Showing posts with label Miliband. Show all posts
Showing posts with label Miliband. Show all posts

Friday, July 1, 2011

Miliband urged to end unpaid work

29 June 2011 Last updated at 13:55 GMT By Victoria King BBC News Ed Miliband Ed Miliband has pledged to campaign for all interns to get the minimum wage Campaigners are calling on Ed Miliband to end unpaid internships within the Labour Party after one of his MPs was criticised for recruiting a volunteer.

Intern Aware have sent a letter to him signed by the heads of Young Labour and the National Union of Students.

They said it was hard for him to "talk about social mobility with a straight face" while the practice continued.
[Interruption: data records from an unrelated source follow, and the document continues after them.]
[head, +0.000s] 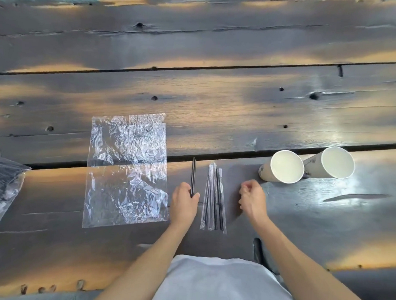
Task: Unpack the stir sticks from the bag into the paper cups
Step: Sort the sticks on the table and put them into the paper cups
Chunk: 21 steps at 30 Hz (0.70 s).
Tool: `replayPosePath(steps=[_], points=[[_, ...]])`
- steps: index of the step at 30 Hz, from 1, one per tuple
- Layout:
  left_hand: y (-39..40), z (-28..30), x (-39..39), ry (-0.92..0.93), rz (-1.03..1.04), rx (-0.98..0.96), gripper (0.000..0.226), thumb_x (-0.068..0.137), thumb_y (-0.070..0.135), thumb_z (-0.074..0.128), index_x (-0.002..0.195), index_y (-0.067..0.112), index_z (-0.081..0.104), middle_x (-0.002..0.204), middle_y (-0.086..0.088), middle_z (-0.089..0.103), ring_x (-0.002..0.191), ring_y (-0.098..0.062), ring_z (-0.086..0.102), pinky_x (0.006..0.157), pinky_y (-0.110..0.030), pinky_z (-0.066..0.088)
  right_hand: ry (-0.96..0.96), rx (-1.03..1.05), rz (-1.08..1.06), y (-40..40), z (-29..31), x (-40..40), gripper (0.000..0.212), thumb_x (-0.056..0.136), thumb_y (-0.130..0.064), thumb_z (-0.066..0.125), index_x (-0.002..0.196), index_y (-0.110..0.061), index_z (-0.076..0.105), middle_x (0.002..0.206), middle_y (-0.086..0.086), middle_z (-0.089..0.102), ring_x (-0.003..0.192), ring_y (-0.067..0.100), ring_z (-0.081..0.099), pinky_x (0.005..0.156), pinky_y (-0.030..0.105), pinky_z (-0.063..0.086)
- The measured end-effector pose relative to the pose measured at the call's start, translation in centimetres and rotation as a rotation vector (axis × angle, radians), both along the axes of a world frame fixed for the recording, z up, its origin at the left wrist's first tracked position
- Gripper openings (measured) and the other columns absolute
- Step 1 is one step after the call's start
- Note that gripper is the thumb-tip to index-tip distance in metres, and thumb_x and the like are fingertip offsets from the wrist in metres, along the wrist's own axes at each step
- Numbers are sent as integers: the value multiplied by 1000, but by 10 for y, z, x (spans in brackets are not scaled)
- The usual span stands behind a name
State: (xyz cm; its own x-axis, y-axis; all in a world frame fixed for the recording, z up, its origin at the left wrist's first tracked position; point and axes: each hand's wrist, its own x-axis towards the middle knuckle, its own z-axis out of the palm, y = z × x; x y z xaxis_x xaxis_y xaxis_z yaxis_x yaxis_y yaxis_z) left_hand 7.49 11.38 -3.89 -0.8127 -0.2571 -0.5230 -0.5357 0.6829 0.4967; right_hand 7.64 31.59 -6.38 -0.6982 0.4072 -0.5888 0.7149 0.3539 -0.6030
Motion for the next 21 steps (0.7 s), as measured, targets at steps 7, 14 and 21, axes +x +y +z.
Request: replayPosePath(steps=[7,14,21], points=[[8,2,-13,-35,-108,-193,14,94,19,61,95,12,49,91,-5,57,80,-23,57,61,-34,43,-24,45,190,-14,36,19,15,93,-10,49,88,-18,60,75,0,62,70,24,61,60,28,48],[-2,-3,-12,-87,-167,-167,10,91,6,49,81,5,51,88,-12,55,77,-28,56,64,-37,46,2,121,459,-51,40,9,16,95,-7,48,93,-7,64,88,12,67,79,30,61,67,36,49],[2,-3,-5,-66,-73,101,15,92,17,56,79,10,57,77,-6,62,74,-24,57,63,-33,43,-141,250,508,-56,38,4,14,99,-20,52,103,-7,54,105,16,66,93,37,66,73,41,52]])
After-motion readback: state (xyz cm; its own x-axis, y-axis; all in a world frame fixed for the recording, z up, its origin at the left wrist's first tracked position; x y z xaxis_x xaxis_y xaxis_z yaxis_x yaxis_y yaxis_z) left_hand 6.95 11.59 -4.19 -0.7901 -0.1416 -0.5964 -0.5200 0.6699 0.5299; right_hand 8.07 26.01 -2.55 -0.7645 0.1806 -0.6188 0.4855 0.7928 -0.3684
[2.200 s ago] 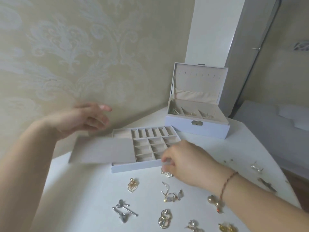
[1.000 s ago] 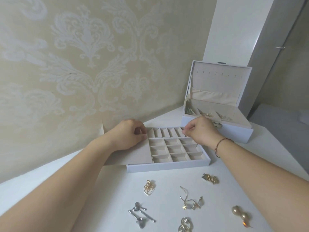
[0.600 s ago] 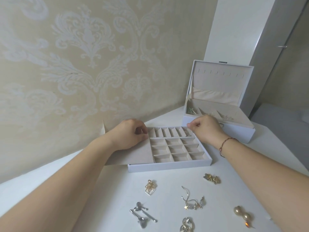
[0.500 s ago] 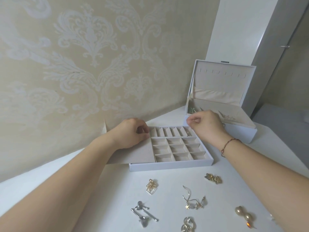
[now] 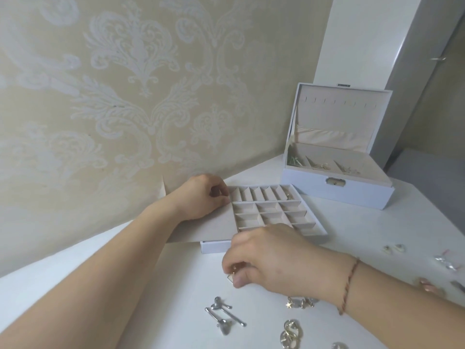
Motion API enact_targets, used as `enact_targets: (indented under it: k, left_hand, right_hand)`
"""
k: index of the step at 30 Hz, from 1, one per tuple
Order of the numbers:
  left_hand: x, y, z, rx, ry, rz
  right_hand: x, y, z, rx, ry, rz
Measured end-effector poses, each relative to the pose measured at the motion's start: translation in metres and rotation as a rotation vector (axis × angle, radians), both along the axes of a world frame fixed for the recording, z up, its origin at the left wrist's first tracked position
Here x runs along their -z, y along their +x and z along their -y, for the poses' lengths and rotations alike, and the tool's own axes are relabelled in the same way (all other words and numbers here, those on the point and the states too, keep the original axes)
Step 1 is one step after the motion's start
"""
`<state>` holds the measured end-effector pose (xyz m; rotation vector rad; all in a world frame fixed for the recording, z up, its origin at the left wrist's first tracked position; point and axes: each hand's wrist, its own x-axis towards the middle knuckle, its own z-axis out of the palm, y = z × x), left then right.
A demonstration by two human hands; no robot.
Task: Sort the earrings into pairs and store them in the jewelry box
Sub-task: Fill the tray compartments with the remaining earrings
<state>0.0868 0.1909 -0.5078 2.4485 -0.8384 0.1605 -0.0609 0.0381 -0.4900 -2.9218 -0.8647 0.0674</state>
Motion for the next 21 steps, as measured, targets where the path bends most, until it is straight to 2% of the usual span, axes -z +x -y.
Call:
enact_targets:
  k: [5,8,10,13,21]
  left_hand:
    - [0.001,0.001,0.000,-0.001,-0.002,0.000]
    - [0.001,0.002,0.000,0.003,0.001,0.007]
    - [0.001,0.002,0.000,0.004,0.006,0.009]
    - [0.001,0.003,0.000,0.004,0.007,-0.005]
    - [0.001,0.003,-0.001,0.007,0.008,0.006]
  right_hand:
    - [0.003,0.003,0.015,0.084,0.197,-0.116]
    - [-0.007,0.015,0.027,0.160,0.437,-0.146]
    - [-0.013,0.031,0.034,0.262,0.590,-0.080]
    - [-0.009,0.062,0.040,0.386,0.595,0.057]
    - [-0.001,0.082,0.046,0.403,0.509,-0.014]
While running for Labour leader, Mr Miliband pledged to campaign for all interns to get the minimum wage.

On Tuesday, the BBC revealed that Labour MP for West Ham Lyn Brown is advertising for a "voluntary Westminster worker" to join her office and carry out duties including policy research and dealing with constituents.

According to her official website, she has "campaigned tirelessly for a living wage for all" since her election in 2005.

Intern Aware accused her of "hypocrisy", but she told the BBC that although she would like to pay all her staff, she lacked sufficient resources. She said the volunteer would get expenses.

Internship pledge

Labour said the recruitment of staff was a matter for individual MPs, but Intern Aware have written to Mr Miliband urging him to take a stand.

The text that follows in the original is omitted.